2. En segundo lugar, se está vivo cuando se vive lleno la
mayor parte de la vida, cuando las horas de tensión y producción son
mayores que las de descansillo. Ya sé que la tensión absoluta de un
hombre es imposible. Incluso los más vivos tienen aburrimientos,
cansancios, días bobos. Pero esto, que el mejor hombre puede
«permitirse», tiene que ser una ínfima mayoría. Y en la medida que esos
descansillos, esos vacíos son más, comienza a crecer nuestra proporción
de muerto en el alma.
3. La tercera condición para estar vivo es,
creo yo, crecer, estar creciendo, seguir creciendo. Aquel que en la
adolescencia, en la juventud, en la hombría, en la ancianidad abdica, se
jubila de vivir, cree que ya ha llegado, empieza desde ese mismo día en
que se lo confiesa a sí mismo a morir.
4. La cuarta condición
que nos dice si estamos vivos o
no es que nos sobre suficiente vida como para entregarla a los demás. El
que sólo se realiza a sí mismo se autopetrifica. No hay más vida que la
que se comparte y reparte. El que no ama, no ayuda, no empuja a otros,
bien puede encaminarse ya hacia el sepulcro.
Y ahora me pregunto
de nuevo: ¿cuántos humanos cumplen -mejor o peor, porque yo no hablo de
logro, sino de esfuerzo-,estas cuatro condiciones? ¿Cuántos han ido por
la vida renunciando a trozos de sí mismos, como leprosos del alma, y han
crecido dejando caer ilusiones, entusiasmos, proyectos, sueños? El día
que les llegue la muerte, ¿tendrán mucha tarea que hacer o deberá sólo
rematar esa muerte fragmentaria que ha ido apoderándose del alma?
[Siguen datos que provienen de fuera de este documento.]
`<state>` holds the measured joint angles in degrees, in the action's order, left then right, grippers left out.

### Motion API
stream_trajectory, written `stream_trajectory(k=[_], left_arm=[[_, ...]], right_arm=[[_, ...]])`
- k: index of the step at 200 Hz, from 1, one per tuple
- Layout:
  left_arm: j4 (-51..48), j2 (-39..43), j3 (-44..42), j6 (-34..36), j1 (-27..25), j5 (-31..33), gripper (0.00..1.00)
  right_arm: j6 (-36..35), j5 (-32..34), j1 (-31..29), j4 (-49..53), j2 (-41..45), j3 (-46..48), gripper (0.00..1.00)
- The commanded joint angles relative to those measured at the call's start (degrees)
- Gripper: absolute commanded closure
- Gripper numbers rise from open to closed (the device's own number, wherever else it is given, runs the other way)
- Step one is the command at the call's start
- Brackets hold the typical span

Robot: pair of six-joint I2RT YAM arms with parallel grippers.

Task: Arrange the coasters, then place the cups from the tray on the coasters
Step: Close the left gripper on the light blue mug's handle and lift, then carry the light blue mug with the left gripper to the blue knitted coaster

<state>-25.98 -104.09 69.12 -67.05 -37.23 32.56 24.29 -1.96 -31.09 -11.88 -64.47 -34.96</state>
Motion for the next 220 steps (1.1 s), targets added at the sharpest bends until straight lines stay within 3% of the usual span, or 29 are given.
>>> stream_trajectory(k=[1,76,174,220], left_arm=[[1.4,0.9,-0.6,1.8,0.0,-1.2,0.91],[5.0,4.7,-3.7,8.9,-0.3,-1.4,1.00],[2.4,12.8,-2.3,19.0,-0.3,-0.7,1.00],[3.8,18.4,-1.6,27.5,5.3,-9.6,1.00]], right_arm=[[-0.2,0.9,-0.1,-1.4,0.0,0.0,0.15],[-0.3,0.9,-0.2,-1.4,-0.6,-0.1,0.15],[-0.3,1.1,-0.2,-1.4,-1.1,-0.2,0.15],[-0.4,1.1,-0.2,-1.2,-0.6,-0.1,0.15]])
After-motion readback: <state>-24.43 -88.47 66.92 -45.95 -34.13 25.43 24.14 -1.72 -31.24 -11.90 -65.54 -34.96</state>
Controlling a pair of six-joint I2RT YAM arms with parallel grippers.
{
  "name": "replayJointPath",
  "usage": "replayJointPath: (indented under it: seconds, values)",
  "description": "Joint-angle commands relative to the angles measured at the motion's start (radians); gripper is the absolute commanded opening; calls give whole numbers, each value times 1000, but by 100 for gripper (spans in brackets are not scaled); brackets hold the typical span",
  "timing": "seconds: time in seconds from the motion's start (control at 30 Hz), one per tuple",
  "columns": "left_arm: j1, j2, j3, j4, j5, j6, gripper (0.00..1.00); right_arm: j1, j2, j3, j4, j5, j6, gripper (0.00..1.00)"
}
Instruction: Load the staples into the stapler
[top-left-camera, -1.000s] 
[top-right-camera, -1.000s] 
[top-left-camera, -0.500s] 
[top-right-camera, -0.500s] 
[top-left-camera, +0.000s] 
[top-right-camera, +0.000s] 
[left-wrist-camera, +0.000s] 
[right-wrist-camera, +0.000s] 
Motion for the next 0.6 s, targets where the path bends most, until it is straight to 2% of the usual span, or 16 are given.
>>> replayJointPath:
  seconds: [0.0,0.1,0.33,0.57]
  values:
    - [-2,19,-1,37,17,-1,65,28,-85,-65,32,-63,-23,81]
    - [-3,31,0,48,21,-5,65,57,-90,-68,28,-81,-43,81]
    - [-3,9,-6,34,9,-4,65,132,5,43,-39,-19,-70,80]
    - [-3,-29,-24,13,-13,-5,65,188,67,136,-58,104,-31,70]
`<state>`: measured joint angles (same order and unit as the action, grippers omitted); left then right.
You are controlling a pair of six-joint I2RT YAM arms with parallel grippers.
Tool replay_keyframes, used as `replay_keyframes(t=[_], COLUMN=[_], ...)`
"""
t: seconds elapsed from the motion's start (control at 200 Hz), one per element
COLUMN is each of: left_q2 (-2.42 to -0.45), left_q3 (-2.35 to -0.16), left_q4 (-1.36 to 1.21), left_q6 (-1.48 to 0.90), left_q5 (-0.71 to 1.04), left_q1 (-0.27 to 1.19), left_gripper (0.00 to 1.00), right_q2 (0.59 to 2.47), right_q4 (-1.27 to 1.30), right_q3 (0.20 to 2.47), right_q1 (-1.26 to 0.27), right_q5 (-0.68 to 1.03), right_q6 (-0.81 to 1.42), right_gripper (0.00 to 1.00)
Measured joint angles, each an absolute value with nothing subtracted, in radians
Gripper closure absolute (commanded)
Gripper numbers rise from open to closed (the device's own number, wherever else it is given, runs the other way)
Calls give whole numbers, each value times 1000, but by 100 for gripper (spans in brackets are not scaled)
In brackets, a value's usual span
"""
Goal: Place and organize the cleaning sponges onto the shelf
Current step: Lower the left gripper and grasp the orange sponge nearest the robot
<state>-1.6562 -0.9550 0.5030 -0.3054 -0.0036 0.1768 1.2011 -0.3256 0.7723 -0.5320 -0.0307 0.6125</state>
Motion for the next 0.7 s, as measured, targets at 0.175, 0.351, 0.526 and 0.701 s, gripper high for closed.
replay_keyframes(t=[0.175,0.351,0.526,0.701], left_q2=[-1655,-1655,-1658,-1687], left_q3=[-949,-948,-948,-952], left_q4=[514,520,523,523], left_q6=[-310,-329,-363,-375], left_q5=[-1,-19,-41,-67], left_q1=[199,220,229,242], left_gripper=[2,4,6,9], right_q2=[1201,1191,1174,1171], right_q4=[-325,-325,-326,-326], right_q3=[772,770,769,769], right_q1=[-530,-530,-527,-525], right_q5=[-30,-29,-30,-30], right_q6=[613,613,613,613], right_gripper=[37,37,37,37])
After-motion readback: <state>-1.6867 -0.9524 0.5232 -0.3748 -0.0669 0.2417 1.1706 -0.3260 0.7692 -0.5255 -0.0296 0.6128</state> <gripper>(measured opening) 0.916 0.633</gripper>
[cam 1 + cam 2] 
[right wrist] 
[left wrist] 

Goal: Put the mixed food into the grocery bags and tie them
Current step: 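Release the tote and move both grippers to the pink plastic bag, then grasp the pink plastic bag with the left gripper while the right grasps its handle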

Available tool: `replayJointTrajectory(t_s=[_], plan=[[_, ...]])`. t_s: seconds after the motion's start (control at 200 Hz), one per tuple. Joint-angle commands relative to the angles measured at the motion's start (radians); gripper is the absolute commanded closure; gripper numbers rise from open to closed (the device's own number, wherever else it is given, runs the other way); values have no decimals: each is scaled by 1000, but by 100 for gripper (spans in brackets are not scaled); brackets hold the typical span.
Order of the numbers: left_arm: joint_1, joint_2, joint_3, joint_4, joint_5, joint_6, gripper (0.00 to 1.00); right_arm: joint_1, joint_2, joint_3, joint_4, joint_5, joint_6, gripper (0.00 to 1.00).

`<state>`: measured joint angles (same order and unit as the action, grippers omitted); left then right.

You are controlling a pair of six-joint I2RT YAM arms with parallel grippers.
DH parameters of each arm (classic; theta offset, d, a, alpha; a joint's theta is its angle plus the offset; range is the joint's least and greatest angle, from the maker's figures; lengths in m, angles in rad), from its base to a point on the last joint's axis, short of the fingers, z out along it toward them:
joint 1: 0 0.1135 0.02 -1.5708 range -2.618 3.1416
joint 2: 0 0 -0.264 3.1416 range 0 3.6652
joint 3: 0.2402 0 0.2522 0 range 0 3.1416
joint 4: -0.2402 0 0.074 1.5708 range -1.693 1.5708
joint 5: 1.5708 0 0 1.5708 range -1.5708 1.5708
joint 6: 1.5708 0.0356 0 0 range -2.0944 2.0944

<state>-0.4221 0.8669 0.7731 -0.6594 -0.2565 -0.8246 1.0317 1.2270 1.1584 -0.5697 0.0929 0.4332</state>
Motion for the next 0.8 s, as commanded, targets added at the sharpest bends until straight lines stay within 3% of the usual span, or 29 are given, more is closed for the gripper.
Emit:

Ahora entiendo que muchos hombres no entiendan la Resurrección. ¿Cómo podrán entenderla sí no aman la vida, si temen que una
resurrección pudiera ser sólo la prolongación de su aburrimiento?
¡Con
lo hermoso que es vivir, seguir viviendo, irle descubriendo nuevos
rostros a la existencia, encontrar su júbilo detrás de cada dolor,
escalarla a pesar de lo empinada que es o precisamente porque es
empinada! Sé que la muerte vendrá, pero que cuando llegue tenga que
darle muchos hachazos a nuestra alma y que no necesite sólo darnos un
empujón porque ya estamos podridos por dentro.